Most people seem to first try collecting their proxies from the various free lists such as this one and then get frustrated because the proxies stop working. If this is more than a hobby then it would be a better use of your time to rent your proxies from a provider like packetflip, USA proxies, or proxybonanza. These free lists are not reliable because so many people use them.

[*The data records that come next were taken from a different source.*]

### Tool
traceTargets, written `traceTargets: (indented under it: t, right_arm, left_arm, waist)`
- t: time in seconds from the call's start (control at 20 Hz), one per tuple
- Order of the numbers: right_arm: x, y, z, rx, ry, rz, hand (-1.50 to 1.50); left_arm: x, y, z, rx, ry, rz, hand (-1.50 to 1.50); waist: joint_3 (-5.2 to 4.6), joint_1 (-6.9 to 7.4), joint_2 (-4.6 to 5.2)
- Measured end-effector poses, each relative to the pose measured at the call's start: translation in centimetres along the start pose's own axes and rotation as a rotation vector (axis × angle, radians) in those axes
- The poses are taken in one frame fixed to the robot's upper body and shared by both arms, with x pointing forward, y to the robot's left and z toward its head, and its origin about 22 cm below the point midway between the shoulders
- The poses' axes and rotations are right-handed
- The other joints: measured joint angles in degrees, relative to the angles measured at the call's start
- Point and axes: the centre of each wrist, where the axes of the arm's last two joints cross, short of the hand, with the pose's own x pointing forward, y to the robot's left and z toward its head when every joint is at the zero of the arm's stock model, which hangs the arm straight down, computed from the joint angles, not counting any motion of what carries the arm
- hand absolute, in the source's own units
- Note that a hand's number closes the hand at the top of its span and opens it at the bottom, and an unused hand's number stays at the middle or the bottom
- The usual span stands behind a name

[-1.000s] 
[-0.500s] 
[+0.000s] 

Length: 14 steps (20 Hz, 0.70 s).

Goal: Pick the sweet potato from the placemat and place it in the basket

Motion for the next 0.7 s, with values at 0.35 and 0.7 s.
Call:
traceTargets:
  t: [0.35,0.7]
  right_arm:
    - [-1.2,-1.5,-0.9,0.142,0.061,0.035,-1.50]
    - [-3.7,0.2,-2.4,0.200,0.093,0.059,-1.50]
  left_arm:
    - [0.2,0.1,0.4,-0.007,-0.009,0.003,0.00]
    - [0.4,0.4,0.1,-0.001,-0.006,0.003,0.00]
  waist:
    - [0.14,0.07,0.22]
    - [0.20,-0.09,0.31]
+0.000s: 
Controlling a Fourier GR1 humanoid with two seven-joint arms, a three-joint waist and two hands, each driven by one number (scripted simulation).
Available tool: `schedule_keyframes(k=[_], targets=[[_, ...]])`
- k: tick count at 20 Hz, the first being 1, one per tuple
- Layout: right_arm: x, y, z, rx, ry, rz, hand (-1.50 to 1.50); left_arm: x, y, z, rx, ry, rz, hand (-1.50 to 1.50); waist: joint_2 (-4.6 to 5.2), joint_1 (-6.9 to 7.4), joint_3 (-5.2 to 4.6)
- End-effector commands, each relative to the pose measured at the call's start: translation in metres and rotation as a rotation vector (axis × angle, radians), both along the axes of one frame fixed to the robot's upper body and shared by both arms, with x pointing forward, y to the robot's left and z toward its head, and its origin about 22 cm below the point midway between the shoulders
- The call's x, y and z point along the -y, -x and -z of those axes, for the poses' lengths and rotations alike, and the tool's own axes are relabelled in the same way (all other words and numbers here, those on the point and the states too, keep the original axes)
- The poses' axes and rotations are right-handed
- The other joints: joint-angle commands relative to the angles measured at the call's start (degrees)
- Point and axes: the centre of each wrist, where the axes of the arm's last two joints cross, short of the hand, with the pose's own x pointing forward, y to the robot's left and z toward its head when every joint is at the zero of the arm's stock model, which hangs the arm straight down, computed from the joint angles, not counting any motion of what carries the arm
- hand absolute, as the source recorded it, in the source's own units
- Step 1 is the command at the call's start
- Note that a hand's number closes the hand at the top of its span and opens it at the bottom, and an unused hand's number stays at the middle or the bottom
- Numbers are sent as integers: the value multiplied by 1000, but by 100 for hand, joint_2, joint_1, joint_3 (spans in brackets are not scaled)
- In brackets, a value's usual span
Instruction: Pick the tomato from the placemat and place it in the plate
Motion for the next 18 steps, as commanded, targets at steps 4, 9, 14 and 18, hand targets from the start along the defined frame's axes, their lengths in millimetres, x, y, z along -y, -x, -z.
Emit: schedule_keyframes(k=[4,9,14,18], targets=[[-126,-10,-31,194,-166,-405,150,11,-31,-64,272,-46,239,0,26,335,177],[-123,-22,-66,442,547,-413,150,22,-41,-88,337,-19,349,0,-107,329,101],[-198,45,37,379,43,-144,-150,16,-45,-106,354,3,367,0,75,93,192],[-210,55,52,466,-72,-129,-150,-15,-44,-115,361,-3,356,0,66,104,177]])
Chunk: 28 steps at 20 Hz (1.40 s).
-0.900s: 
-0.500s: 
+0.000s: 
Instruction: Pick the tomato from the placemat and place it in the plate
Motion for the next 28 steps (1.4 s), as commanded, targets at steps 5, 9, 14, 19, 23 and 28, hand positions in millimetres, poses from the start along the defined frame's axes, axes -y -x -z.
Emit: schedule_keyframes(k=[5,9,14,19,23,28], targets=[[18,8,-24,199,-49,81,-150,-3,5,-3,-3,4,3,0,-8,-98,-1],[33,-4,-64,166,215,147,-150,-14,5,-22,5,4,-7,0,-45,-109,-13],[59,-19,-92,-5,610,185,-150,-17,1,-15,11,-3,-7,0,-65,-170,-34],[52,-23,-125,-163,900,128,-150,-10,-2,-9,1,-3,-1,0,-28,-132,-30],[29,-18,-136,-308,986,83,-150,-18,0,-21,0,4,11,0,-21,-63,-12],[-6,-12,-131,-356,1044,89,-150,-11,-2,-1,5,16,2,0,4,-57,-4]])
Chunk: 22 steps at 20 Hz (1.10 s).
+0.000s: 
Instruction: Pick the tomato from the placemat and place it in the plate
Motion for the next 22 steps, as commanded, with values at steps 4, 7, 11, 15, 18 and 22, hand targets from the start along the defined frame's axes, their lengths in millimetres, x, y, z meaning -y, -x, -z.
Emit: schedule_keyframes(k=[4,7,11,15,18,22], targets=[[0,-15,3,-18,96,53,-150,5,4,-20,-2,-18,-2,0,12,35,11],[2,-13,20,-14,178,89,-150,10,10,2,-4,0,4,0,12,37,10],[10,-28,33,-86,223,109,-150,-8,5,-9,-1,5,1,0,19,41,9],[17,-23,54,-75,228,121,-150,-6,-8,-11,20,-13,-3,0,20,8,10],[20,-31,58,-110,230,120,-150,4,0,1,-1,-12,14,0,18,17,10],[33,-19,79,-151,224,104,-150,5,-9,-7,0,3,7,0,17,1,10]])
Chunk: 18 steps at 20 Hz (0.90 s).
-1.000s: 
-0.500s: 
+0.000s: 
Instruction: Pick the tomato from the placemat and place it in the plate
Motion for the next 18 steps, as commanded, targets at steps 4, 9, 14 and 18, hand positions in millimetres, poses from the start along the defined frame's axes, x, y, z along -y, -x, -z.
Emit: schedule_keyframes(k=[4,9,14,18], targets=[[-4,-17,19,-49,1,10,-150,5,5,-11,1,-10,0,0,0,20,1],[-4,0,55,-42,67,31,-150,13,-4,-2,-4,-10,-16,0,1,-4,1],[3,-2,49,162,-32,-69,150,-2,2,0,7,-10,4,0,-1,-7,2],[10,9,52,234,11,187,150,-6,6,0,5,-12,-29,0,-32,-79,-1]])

Each proxy will have the format login:password@IP:port
The login details and port are optional. Here are some examples:

  • bob:eakej34@66.12.121.140:8000
  • 219.66.12.12
  • 219.66.12.14:8080

With the webscraping library you can then use the proxies like this:

from webscraping import download  
D = download.Download(proxies=proxies, user_agent=user_agent)  
html = D.get(url)

The above script will download content through a random proxy from the given list. Here is a standalone version:

import urllib2
import gzip
import random  
import StringIO  
  
def fetch(url, data=None, proxies=None, user_agent='Mozilla/5.0'):  
    """Download the content at this url and return the content  
"""  
    opener = urllib2.build_opener()  
    if proxies:  
        # download through a random proxy from the list  
        proxy = random.choice(proxies)  
        if url.lower().startswith('https://'):  
            opener.add_handler(urllib2.ProxyHandler({'https' : proxy}))  
        else:  
            opener.add_handler(urllib2.ProxyHandler({'http' : proxy}))  
      
    # submit these headers with the request  
    headers =  {'User-agent': user_agent, 'Accept-encoding': 'gzip', 'Referer': url}  
      
    if isinstance(data, dict):  
        # need to post this data  
        data = urllib.urlencode(data)  
    try:  
        response = opener.open(urllib2.Request(url, data, headers))  
        content = response.read()  
        if response.headers.get('content-encoding') == 'gzip':  
            # data came back gzip-compressed so decompress it            
            content = gzip.GzipFile(fileobj=StringIO.StringIO(content)).read()  
    except Exception, e:  
        # so many kinds of errors are possible here so just catch them all  
        print 'Error: %s %s' % (url, e)  
        content = None  
    return content